SOURCE DATA:

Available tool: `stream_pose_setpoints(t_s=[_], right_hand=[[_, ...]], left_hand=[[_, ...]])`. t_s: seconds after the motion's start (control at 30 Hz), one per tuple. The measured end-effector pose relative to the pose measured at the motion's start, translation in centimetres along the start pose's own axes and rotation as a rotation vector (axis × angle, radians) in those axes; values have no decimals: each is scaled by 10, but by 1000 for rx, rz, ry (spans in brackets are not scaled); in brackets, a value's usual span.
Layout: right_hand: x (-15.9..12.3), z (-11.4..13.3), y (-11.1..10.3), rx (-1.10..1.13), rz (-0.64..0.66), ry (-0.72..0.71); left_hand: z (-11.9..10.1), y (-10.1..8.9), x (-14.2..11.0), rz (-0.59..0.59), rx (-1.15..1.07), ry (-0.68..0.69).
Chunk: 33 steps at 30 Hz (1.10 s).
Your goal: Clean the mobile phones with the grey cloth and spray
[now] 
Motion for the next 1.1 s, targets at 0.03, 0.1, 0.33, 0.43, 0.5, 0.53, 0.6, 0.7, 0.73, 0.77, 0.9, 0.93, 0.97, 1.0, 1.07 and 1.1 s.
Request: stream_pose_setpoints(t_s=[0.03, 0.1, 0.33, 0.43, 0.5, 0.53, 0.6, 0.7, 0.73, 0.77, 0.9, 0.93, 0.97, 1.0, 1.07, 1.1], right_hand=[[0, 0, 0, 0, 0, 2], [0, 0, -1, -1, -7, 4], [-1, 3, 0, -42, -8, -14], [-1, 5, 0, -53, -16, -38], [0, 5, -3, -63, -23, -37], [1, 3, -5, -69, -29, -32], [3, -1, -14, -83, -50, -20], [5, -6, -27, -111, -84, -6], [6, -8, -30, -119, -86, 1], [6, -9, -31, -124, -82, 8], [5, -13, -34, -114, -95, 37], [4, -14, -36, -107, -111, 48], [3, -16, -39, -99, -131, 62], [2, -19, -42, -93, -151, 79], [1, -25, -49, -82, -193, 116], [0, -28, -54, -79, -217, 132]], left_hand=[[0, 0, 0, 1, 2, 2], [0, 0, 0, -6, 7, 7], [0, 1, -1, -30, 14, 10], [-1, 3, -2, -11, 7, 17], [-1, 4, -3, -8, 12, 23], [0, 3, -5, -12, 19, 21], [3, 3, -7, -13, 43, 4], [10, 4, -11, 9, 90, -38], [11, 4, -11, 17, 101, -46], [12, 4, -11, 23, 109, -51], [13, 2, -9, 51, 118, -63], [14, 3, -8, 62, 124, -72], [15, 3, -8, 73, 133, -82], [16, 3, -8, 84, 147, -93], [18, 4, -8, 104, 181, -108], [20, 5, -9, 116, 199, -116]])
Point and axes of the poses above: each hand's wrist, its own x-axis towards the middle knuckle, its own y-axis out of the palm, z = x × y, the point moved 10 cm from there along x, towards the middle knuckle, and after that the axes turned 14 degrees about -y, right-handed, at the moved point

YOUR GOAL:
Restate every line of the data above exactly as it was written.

FINAL ANSWER:
Available tool: `stream_pose_setpoints(t_s=[_], right_hand=[[_, ...]], left_hand=[[_, ...]])`. t_s: seconds after the motion's start (control at 30 Hz), one per tuple. The measured end-effector pose relative to the pose measured at the motion's start, translation in centimetres along the start pose's own axes and rotation as a rotation vector (axis × angle, radians) in those axes; values have no decimals: each is scaled by 10, but by 1000 for rx, rz, ry (spans in brackets are not scaled); in brackets, a value's usual span.
Layout: right_hand: x (-15.9..12.3), z (-11.4..13.3), y (-11.1..10.3), rx (-1.10..1.13), rz (-0.64..0.66), ry (-0.72..0.71); left_hand: z (-11.9..10.1), y (-10.1..8.9), x (-14.2..11.0), rz (-0.59..0.59), rx (-1.15..1.07), ry (-0.68..0.69).
Chunk: 33 steps at 30 Hz (1.10 s).
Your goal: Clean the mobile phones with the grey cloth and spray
[now] 
Motion for the next 1.1 s, targets at 0.03, 0.1, 0.33, 0.43, 0.5, 0.53, 0.6, 0.7, 0.73, 0.77, 0.9, 0.93, 0.97, 1.0, 1.07 and 1.1 s.
Request: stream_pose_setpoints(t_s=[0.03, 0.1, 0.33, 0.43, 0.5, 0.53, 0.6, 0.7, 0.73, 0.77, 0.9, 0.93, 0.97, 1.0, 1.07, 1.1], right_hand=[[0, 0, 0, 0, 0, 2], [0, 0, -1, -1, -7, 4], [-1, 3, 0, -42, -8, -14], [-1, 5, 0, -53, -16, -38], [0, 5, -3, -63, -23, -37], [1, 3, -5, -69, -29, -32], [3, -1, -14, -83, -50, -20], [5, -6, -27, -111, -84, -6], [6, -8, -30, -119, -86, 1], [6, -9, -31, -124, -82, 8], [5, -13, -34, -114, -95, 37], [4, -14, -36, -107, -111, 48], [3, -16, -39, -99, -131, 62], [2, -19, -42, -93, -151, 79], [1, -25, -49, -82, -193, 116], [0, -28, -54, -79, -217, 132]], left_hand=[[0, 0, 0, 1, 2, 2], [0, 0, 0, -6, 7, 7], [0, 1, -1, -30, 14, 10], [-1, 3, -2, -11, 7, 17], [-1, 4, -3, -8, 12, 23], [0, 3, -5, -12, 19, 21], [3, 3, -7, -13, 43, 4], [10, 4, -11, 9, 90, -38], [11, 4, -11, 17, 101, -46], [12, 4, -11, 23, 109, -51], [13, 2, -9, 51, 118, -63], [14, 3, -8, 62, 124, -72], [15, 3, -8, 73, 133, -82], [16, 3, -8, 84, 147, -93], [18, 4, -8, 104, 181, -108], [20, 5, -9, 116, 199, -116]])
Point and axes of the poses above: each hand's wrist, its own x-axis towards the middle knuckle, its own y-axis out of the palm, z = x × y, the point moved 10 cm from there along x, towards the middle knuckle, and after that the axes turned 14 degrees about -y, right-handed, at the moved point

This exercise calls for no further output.